Sam took a brief moment to recall why he came out to Barnes’s property before forcing himself to walk out into the muddy yard. Barnes called him up yesterday afternoon about a baby fox with a hurt leg, and he said it was too weak to bring into the office. Sam couldn’t volunteer fast enough to make a house call for Barnes.

The bearded, long-haired man showed up in Sam’s animal hospital about six months ago with a box of kittens that needed vetting, and every couple of weeks or so after that, the man kept bringing in sick or injured creatures, from puppies to possums. Not to mention the occasional feral cat Barnes trapped to bring in to get vaccinated and fixed. Sam found out that Barnes had just inherited a farm property outside of the city, and he also had a sixth sense for helping animals.

So far, the best was the pigeon.

“He’s missing all his toes,” Barnes said, holding the pigeon in both hands and a pout on his face in the waiting room. A man in a plaid flannel shirt dusted with barn hay and mud-caked boots with the city’s fattest pigeon in his hands was a sight Sam wouldn’t soon forget.
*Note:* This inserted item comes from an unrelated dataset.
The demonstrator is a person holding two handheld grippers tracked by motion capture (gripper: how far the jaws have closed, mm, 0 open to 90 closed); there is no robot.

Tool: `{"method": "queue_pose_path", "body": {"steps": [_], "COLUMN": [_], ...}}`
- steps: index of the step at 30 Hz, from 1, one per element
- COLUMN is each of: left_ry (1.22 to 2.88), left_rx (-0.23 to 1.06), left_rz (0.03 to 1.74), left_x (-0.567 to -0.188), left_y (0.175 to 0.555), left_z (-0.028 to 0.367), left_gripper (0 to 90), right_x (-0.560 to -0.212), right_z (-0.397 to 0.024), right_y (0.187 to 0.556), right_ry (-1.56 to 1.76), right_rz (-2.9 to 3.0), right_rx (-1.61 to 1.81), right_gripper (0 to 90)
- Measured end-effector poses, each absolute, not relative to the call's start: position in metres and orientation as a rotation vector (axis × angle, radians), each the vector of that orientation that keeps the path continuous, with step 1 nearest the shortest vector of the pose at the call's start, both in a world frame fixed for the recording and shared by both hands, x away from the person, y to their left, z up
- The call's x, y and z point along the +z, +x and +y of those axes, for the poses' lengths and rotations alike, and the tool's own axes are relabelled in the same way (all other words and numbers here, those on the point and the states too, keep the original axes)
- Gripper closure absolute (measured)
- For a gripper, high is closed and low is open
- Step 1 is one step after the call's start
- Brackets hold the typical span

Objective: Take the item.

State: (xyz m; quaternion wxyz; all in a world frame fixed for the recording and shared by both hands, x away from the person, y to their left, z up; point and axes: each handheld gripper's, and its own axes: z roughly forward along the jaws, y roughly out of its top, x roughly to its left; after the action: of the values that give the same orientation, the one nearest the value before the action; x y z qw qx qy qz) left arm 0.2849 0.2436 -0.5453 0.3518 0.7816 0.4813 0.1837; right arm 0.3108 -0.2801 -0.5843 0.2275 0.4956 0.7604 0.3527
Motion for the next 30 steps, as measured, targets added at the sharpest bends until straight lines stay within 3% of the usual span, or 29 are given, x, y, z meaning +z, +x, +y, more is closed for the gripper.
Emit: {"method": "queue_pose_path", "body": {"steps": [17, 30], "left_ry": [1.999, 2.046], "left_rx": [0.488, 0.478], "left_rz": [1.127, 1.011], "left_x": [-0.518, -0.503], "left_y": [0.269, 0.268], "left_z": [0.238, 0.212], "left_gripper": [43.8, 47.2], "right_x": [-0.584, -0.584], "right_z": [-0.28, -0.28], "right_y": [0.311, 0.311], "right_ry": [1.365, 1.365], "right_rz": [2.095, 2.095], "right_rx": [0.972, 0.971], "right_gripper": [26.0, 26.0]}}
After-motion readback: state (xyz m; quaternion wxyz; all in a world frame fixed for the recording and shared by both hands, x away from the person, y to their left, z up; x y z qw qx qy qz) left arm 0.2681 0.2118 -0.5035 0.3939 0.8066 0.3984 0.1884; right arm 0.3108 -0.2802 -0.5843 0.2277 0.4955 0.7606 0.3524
“Who’s gonna tell him?” Sam’s colleague Rhodes whispered.

“I’ll tell him.”

“Mr. Barnes,” Sam explained in one of the examination rooms, “pigeons are prone to deformities like that. It’s just one of the things about living in the city. They get hurt and lose some toes, but they get along okay. The one you got there, he looks pretty healthy, don’t you think?”

Barnes gently traced a thumb down the pigeon’s back and smiled. “Yeah, you’re right.”

Maybe it was the way Barnes seemed to care so damn much about every little creature he encountered that convinced Sam to do a house call for him. Maybe he admired the man for his dedication to animals when others would pity them or look the other way. Maybe Sam remembered a month ago when Barnes brought in a crow that got hit by a car, and tears welled in his eyes as the bird breathed its last breaths.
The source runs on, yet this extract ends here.